Apparently, the Ride For The Constitution began organizing, according to sources, over the issue of arming rebels in Syria, in particular al-Qaeda terrorists. This sort of information is something nobody is actually sure about, though evidence does suggest Americans are arming the rebels in the Syrian civil war. Even so, though, what exactly is the point of shutting down the Beltway for just that? Plenty of other, more effective ways to get that particular point across.
From that point, other reasons are given for the Ride For The Constitution trucker protest. One is a list of demands that essentially says that the trucking industry has been severely affected by government regulation. This would be fine, then you get a spokesman claiming they seek to citizens' arrest members of Congress for violating "their oath of office." The reasons as to why the truckers believe the lawmakers violated their oath of office remains vague, however.
Then, another spokesman claimed that spokesman did not represent them, then claimed that they wished to remove President Barack Obama from office, which is not listed on their website. The more you read into this Ride For The Constitution, the more you get the sense that these truckers are not entirely certain what they are doing.

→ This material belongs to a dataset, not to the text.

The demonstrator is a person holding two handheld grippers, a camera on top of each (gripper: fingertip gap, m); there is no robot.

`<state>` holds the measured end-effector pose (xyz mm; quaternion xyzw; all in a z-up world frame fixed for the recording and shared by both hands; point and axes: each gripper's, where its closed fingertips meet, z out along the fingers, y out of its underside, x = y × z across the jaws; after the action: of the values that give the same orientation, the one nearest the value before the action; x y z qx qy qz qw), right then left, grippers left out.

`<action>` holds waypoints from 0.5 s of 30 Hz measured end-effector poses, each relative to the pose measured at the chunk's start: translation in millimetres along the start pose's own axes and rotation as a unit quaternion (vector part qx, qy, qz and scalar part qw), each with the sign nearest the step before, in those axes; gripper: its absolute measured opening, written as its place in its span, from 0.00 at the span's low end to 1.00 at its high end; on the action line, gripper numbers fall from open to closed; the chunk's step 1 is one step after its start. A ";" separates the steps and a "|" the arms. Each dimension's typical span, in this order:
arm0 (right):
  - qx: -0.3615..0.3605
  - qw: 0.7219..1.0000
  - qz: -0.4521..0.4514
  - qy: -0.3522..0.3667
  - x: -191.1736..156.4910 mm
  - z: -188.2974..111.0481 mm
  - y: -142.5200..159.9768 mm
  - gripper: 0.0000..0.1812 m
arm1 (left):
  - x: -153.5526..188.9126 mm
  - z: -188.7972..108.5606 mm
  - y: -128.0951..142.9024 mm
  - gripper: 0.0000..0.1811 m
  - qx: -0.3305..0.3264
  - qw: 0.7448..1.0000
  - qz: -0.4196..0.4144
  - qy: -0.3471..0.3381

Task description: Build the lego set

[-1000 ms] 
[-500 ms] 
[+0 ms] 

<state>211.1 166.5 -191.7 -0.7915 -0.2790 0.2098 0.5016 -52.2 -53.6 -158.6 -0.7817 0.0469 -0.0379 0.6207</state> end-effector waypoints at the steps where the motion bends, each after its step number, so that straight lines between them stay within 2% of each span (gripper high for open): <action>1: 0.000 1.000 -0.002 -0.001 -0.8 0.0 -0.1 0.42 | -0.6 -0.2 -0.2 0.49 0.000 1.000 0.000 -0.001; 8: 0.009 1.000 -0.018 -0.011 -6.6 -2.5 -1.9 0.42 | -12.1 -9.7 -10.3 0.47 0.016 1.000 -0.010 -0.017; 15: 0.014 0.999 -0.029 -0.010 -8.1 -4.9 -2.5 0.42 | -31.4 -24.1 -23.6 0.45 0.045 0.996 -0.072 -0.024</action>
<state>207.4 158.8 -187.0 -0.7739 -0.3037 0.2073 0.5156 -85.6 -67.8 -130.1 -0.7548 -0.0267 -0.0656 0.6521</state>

The cohesiveness of this protest is comparable to Occupy Wall Street's main force in Zucotti Park two years ago, which is to say there is none at all.
To show the lack of support for Ride For The Constitution if only because it is so weird and confusing, look no further than Fox News, who called the movement "bizarre." Glenn Beck's The Blaze has been slightly more sympathetic to the cause, but not that much. Not many on the right are particularly interested in all this, mainly because the whole thing just seems kind of silly. We shall see how this mess all plays out this weekend. But honestly, perhaps everybody should just take a nap right now. This is getting ridiculous.